Restate word for word every line from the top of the data below down through the line that holds "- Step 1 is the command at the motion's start".

__DATA SUPPLIED__
---

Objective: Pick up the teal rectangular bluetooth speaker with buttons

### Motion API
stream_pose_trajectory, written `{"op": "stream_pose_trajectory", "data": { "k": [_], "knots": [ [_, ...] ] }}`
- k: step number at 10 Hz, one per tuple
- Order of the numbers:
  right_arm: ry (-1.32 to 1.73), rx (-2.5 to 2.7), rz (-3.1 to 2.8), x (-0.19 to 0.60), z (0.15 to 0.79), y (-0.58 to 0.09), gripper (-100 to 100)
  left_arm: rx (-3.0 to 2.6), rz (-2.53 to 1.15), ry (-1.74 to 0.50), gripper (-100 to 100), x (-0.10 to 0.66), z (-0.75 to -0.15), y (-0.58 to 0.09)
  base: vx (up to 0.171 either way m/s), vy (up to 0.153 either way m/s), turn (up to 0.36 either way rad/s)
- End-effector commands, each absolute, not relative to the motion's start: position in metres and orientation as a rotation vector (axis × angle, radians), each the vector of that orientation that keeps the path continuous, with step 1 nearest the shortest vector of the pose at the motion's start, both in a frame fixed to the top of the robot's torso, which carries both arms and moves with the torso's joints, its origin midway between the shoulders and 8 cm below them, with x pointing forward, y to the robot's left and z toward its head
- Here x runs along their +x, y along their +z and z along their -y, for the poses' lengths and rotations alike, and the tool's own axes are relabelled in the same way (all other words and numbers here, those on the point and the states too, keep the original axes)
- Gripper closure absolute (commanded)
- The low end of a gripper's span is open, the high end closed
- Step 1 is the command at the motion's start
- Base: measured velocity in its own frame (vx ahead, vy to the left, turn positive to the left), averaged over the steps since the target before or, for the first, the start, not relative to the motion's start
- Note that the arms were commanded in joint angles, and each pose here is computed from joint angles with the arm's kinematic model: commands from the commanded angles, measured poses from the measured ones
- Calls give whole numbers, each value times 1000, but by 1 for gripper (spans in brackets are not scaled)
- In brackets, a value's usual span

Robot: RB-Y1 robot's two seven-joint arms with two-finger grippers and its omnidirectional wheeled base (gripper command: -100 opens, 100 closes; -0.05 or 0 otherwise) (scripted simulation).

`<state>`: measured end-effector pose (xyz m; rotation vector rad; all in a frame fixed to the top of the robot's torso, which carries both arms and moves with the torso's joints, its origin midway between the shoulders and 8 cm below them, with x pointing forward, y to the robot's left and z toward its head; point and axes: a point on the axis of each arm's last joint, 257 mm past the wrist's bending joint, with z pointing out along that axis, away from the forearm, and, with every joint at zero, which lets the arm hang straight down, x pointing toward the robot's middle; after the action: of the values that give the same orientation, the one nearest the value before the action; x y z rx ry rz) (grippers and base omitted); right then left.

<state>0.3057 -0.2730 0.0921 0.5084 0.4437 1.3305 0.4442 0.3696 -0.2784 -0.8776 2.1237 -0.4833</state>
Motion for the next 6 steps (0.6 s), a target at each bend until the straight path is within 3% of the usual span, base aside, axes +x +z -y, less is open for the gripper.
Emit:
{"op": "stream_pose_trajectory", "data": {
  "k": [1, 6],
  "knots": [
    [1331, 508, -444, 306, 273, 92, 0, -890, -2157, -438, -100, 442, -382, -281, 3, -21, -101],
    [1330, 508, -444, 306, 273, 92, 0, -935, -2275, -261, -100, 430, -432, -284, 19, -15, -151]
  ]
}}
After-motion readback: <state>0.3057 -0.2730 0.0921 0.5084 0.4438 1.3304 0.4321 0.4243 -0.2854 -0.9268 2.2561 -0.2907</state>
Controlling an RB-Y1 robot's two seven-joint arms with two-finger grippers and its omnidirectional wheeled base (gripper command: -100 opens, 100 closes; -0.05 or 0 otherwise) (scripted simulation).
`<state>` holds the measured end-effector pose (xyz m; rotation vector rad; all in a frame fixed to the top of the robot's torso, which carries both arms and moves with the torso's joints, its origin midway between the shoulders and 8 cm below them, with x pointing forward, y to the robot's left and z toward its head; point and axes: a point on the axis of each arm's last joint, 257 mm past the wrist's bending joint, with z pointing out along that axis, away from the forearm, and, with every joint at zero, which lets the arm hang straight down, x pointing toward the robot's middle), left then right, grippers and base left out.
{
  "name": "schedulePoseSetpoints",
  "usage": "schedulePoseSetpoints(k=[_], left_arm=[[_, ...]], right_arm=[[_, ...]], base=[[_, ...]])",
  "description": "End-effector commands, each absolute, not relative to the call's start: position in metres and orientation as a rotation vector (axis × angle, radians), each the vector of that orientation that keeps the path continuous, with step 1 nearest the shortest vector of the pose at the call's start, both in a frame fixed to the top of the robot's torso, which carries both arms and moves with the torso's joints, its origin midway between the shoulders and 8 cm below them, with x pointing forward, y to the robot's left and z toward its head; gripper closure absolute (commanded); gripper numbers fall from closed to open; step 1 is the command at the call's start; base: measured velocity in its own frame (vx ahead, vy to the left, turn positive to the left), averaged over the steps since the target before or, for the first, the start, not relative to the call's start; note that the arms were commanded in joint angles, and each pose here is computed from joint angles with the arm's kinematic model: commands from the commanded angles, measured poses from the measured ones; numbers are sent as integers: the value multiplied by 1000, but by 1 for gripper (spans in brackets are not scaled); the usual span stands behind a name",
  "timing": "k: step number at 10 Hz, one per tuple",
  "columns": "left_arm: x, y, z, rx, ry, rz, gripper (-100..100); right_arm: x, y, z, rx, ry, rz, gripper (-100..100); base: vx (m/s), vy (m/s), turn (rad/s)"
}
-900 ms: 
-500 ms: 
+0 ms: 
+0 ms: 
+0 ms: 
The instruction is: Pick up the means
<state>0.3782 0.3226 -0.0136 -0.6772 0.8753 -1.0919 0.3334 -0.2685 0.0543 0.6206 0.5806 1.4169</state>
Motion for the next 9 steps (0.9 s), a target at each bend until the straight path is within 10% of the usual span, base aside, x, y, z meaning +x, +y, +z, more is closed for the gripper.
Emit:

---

__REPLY__
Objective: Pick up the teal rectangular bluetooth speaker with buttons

### Motion API
stream_pose_trajectory, written `{"op": "stream_pose_trajectory", "data": { "k": [_], "knots": [ [_, ...] ] }}`
- k: step number at 10 Hz, one per tuple
- Order of the numbers:
  right_arm: ry (-1.32 to 1.73), rx (-2.5 to 2.7), rz (-3.1 to 2.8), x (-0.19 to 0.60), z (0.15 to 0.79), y (-0.58 to 0.09), gripper (-100 to 100)
  left_arm: rx (-3.0 to 2.6), rz (-2.53 to 1.15), ry (-1.74 to 0.50), gripper (-100 to 100), x (-0.10 to 0.66), z (-0.75 to -0.15), y (-0.58 to 0.09)
  base: vx (up to 0.171 either way m/s), vy (up to 0.153 either way m/s), turn (up to 0.36 either way rad/s)
- End-effector commands, each absolute, not relative to the motion's start: position in metres and orientation as a rotation vector (axis × angle, radians), each the vector of that orientation that keeps the path continuous, with step 1 nearest the shortest vector of the pose at the motion's start, both in a frame fixed to the top of the robot's torso, which carries both arms and moves with the torso's joints, its origin midway between the shoulders and 8 cm below them, with x pointing forward, y to the robot's left and z toward its head
- Here x runs along their +x, y along their +z and z along their -y, for the poses' lengths and rotations alike, and the tool's own axes are relabelled in the same way (all other words and numbers here, those on the point and the states too, keep the original axes)
- Gripper closure absolute (commanded)
- The low end of a gripper's span is open, the high end closed
- Step 1 is the command at the motion's start

That finishes the output.